Are their other options available for recurrent ovarian cancer?

I have recurrent high grade serous ovarian cancer and have had two lots of chemotherapy. Unfortunately I am platinum resistant so chemo options are very limited. My oncologist has advised me that the cancer is incurable so they will not operate again. However, over the last 3/4 weeks my bowel habits changed so I went to see my gp and phoned the CNS nurse to advise. My bloods came back with markers of 3600 and I’m due a ct  scan this Friday. I’m currently taking Letrozole as the cancer is oestrogen receptive but it would appear this has not managed to contain it. 
Is there other options available, is immunotherapy available for ovarian cancer patients? I’m aware that trials have been on hold due to Covid 19 but are there ones that I should be making my oncologist aware of. I do feel that I am not considered for other treatments because it’s incurable and that the oncologist has written me off. I’d really appreciate your advice. Thank you

  • Hi Kempy58,

    Thanks for getting in touch. My name is Deborah and I’m one of the Cancer Information Nurses on the Macmillan Support Line.  I’m sorry to hear that you’ve had a recurrence of ovarian cancer. I understand that you’ve already had a hysterectomy, two lots of chemotherapy and hormone therapy and your oncologist has advised that further surgery is not recommended. I appreciate that due to limited chemotherapy options and a question over whether the hormone therapy is still effective, you’re looking into other treatment options and whether these might be suitable for you.


    According to the NICE Guidelines for the management of advanced ovarian cancer, there are some treatment options which might be available. However, these are general guidelines and your own hospital team are best placed to decide which treatments would work better for you.


    If your consultant feels that you might benefit from further chemotherapy, they might consider one or more of the following treatments: paclitaxel alone, usually as a weekly treatment; liposomal doxorubicin; gemcitabine; cisplatin; etoposide; cyclophosphamide. These are usually given to people whose cancer cells have become resistant to platinum based chemotherapy regimes. Your suitability for further chemotherapy will also depend on which chemo drugs you have already had and other factors such as your general health.

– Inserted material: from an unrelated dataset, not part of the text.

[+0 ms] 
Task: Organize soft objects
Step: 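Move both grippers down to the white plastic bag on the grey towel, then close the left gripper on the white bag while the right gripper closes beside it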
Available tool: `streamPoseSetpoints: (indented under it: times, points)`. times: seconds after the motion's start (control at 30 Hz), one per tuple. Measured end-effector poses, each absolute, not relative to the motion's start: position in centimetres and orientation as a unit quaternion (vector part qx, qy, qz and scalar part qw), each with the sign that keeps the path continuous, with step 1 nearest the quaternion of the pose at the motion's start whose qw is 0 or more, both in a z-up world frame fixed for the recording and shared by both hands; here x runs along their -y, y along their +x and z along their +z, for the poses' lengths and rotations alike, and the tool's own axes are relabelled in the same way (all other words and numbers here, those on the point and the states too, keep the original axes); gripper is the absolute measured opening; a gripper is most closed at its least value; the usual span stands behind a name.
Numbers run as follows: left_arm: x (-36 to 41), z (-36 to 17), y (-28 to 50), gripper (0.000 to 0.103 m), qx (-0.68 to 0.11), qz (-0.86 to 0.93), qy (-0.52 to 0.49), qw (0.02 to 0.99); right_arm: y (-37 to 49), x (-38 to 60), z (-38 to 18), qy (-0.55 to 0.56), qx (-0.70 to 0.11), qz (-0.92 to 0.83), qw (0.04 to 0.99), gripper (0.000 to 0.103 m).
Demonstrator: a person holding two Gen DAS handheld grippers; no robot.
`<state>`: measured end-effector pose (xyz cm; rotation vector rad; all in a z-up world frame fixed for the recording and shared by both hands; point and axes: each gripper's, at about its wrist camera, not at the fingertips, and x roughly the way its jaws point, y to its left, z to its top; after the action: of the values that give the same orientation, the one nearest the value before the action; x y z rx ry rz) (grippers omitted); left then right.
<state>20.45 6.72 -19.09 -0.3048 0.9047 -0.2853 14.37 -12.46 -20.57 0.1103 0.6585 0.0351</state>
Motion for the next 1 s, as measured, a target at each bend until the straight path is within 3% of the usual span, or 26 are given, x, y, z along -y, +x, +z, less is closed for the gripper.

    You asked whether immunotherapy might be an option for you. There are some targeted cancer drugs that can help the body to control the growth of some types of cancer cells. These can be given alone or alongside chemotherapy, or after chemotherapy. Types of targeted cancer drugs for ovarian cancer include: bevacizumab (Avastin); olaparib (Lynparza); niraparib (Zejula). Although these drugs can be beneficial in some cases, they are currently only recommended for the maintenance treatment of relapsed, platinum-sensitive, ovarian cancer which has responded to platinum-based chemotherapy. As your cancer cells have now become resistant to platinum-based drugs, targeted therapy might not be a suitable option for you. Also, access to these drugs varies, depending on where you live in the UK.


    You can ask your consultant about clinical trials and whether there are any for which you meet the criteria. They will be able to advise if there are any which might be beneficial to you. Despite COVID-19, many research teams continue to recruit participants for trials. You can read more information about clinical trials on the Cancer Research website.  

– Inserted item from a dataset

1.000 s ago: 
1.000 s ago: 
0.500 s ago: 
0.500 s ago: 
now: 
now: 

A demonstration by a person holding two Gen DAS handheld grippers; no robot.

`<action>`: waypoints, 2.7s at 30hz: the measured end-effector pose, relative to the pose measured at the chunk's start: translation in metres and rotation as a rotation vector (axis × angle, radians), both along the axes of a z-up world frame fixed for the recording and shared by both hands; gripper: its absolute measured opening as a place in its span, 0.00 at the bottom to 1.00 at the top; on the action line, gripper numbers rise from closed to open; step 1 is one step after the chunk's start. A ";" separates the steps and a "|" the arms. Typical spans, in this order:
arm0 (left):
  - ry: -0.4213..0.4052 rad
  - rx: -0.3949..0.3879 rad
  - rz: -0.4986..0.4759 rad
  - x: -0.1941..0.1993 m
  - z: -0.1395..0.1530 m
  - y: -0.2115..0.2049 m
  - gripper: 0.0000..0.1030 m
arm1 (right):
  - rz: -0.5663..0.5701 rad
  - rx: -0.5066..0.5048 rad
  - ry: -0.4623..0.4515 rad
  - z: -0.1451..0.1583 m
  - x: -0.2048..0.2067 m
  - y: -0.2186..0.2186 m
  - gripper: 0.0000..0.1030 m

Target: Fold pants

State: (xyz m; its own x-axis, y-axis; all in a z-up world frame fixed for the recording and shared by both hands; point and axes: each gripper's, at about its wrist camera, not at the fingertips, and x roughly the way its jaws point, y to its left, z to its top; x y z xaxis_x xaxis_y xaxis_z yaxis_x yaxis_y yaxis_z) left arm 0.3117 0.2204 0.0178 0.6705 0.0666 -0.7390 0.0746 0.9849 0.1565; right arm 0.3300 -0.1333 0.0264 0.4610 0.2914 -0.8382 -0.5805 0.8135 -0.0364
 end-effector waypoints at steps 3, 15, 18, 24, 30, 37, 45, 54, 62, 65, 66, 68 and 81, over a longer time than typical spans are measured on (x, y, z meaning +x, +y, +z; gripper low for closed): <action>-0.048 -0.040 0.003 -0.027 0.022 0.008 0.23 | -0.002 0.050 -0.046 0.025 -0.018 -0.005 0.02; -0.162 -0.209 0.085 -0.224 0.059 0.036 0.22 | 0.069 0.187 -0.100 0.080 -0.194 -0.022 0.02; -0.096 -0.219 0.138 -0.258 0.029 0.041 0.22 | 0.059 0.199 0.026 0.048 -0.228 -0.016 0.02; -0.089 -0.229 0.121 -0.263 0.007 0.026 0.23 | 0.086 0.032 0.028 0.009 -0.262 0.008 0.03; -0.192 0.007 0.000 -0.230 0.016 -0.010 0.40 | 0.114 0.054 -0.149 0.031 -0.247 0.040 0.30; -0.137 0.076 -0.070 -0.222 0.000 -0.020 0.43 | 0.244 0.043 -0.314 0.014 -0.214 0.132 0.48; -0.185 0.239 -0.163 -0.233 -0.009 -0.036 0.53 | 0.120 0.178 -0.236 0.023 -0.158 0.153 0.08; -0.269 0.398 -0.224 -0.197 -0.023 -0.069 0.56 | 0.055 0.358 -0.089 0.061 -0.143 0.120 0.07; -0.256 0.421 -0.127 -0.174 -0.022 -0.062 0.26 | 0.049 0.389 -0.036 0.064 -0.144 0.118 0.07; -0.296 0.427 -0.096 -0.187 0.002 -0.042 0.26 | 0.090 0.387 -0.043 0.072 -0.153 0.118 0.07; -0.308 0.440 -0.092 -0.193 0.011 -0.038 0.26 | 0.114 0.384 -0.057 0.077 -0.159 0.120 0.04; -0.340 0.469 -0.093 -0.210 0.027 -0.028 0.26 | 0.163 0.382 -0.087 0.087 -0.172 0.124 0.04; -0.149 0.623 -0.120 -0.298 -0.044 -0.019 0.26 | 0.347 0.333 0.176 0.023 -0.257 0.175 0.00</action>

    I know it can be disheartening to be told that your treatment options are limited. I assure you that every possible treatment will be considered by your hospital team and they will be only too happy to talk about what your options are.  It may be the case that they feel none of the above treatments are suitable for you, either because they don’t think the drugs will have the desired effect on the cancer cells or maybe due to severe side effects having a negative impact on your quality of life. Whatever the reasons, there should be a discussion between you and your team to decide what’s best for you. Perhaps once your CT scan results come back, you can ask to speak to your consultant about what will happen next?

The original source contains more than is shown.